### WHAT IS EXPECTED
Only the lines below from the one containing "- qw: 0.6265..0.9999" to the one containing "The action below" should be repeated, both included and unchanged.

### PROVIDED MATERIAL
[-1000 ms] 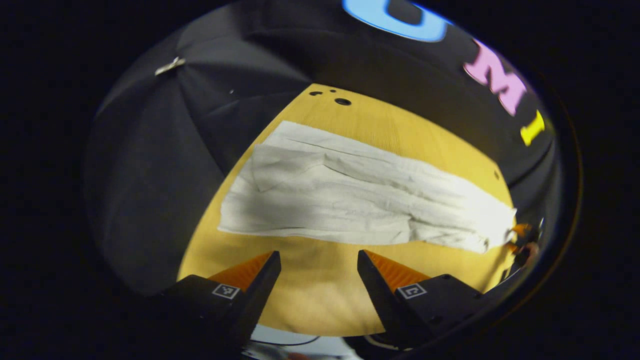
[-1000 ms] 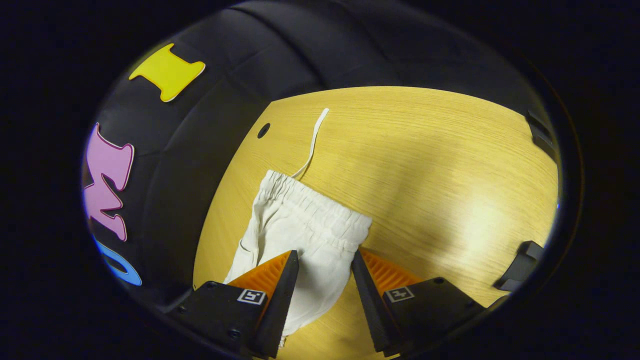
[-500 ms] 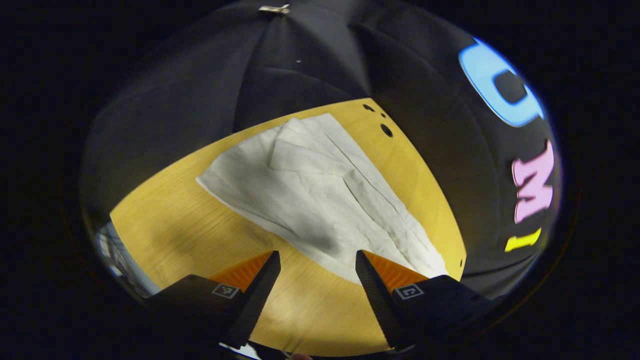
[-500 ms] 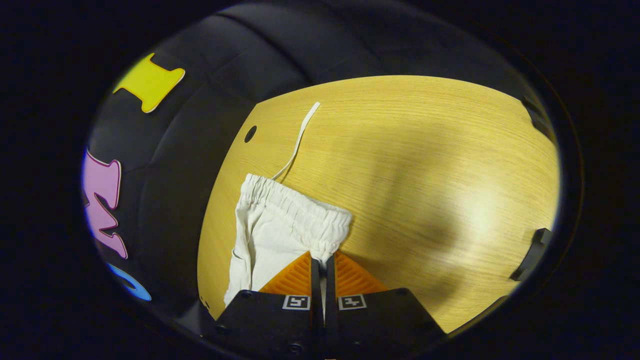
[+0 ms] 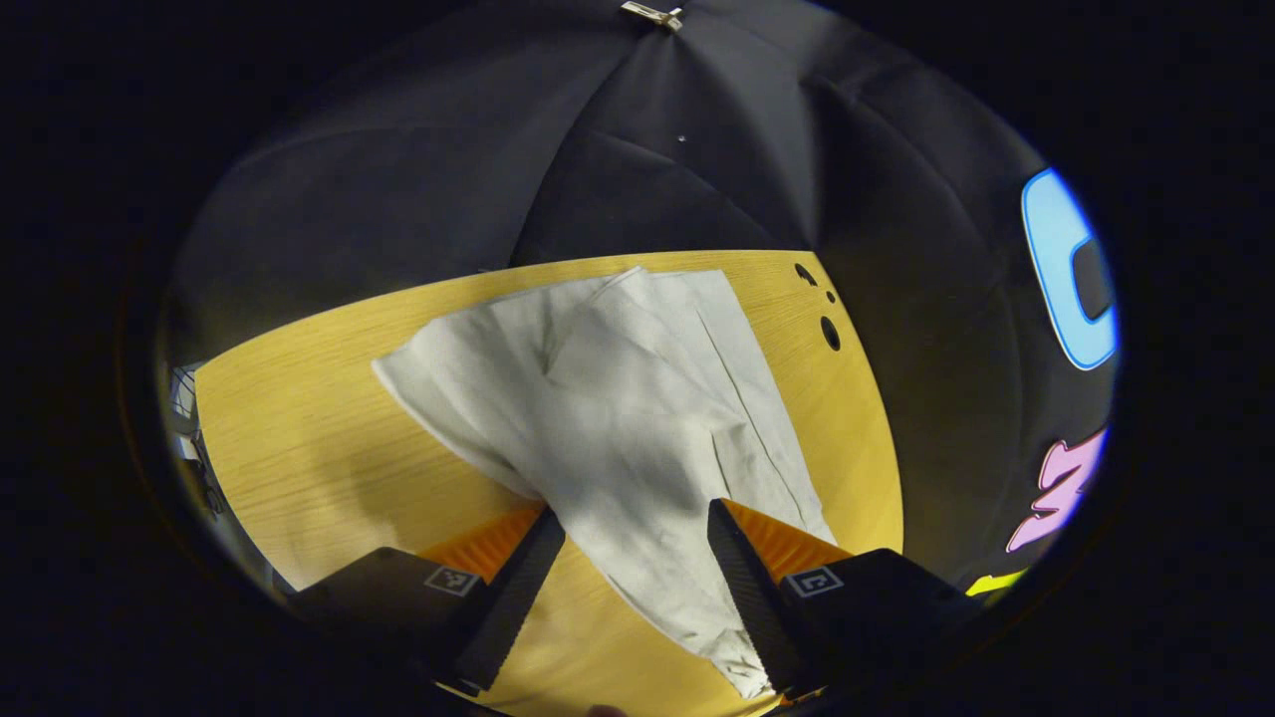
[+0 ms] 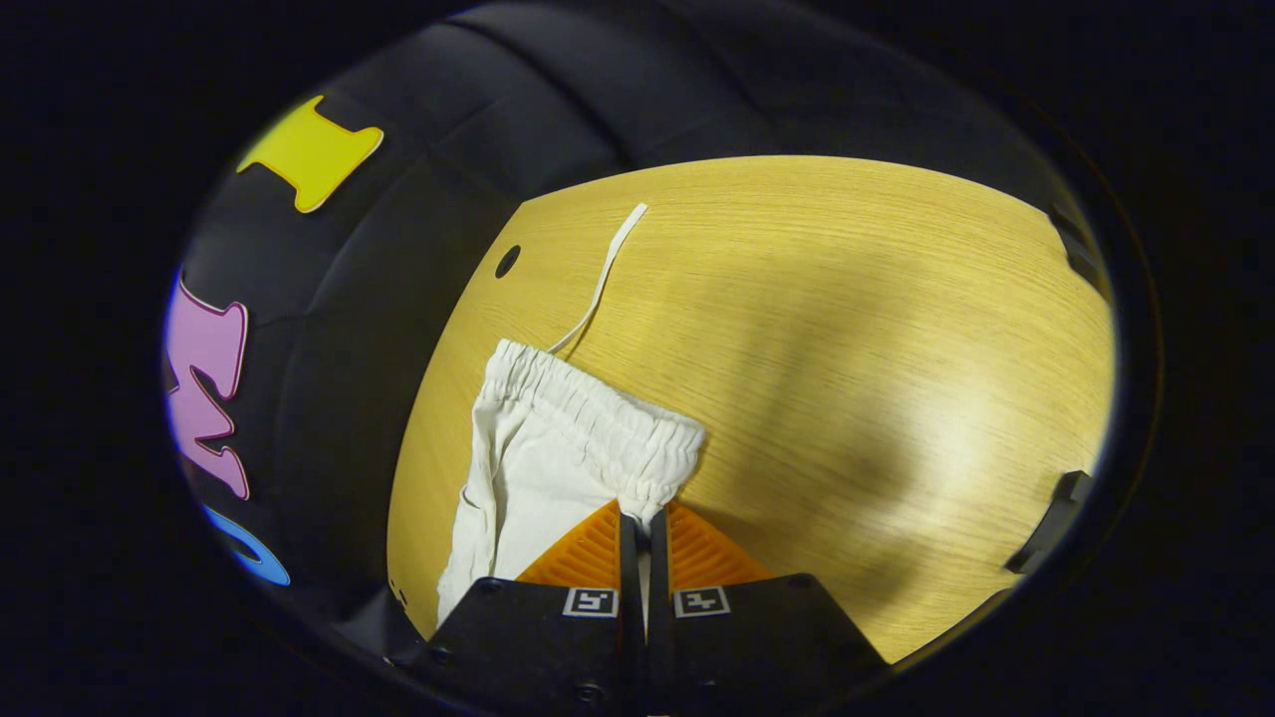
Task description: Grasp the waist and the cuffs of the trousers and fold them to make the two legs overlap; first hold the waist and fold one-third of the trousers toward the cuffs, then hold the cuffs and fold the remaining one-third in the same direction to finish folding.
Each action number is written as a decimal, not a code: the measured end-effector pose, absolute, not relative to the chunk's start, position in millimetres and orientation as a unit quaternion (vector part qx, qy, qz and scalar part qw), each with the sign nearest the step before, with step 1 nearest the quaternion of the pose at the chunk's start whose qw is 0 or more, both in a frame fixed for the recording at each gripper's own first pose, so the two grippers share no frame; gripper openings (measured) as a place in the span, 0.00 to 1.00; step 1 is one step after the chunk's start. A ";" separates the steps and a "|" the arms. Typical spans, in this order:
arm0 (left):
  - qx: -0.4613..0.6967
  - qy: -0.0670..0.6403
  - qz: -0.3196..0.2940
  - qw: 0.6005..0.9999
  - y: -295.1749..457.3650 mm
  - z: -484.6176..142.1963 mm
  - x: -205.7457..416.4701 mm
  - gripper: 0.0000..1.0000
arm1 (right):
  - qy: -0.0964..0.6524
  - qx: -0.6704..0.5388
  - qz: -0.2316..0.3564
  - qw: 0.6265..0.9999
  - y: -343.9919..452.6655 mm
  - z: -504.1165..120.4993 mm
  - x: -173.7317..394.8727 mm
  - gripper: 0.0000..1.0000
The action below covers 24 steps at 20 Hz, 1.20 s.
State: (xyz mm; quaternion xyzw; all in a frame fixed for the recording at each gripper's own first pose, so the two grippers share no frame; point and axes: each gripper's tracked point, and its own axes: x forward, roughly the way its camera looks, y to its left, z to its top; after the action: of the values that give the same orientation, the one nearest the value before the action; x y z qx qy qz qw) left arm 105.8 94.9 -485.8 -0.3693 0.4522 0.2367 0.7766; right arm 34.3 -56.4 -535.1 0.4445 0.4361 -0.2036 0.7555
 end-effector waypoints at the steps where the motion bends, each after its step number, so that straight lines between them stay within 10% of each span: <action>1: -0.363 0.456 0.232 0.779 92.1 -487.2 114.3 0.92 | 0.436 0.446 -0.202 0.755 -56.1 -534.8 34.1 0.06; 4: -0.315 0.474 0.242 0.786 94.1 -497.3 121.4 0.92 | 0.435 0.451 -0.198 0.754 -55.9 -535.5 34.4 0.06; 7: -0.316 0.466 0.248 0.788 97.8 -503.0 122.2 0.33 | 0.434 0.450 -0.191 0.757 -55.5 -535.1 33.8 0.06; 10: -0.375 0.438 0.226 0.785 93.4 -499.7 127.2 0.09 | 0.431 0.451 -0.188 0.758 -55.2 -534.3 34.0 0.06; 24: -0.387 0.458 0.179 0.780 75.0 -502.7 89.9 0.07 | 0.334 0.348 -0.073 0.873 -68.5 -411.2 27.6 0.05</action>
State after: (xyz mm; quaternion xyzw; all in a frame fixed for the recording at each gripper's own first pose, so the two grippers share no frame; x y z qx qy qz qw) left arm 89.9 75.0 -502.7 -0.3868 0.4575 0.1791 0.7804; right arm 27.6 -68.5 -411.2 0.3485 0.3341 -0.0734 0.8727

### RESULT BELOW
  - qw: 0.6265..0.9999
  - y: -343.9919..452.6655 mm
  - z: -504.1165..120.4993 mm
  - x: -173.7317..394.8727 mm
  - gripper: 0.0000..1.0000
The action below covers 24 steps at 20 Hz, 1.20 s.

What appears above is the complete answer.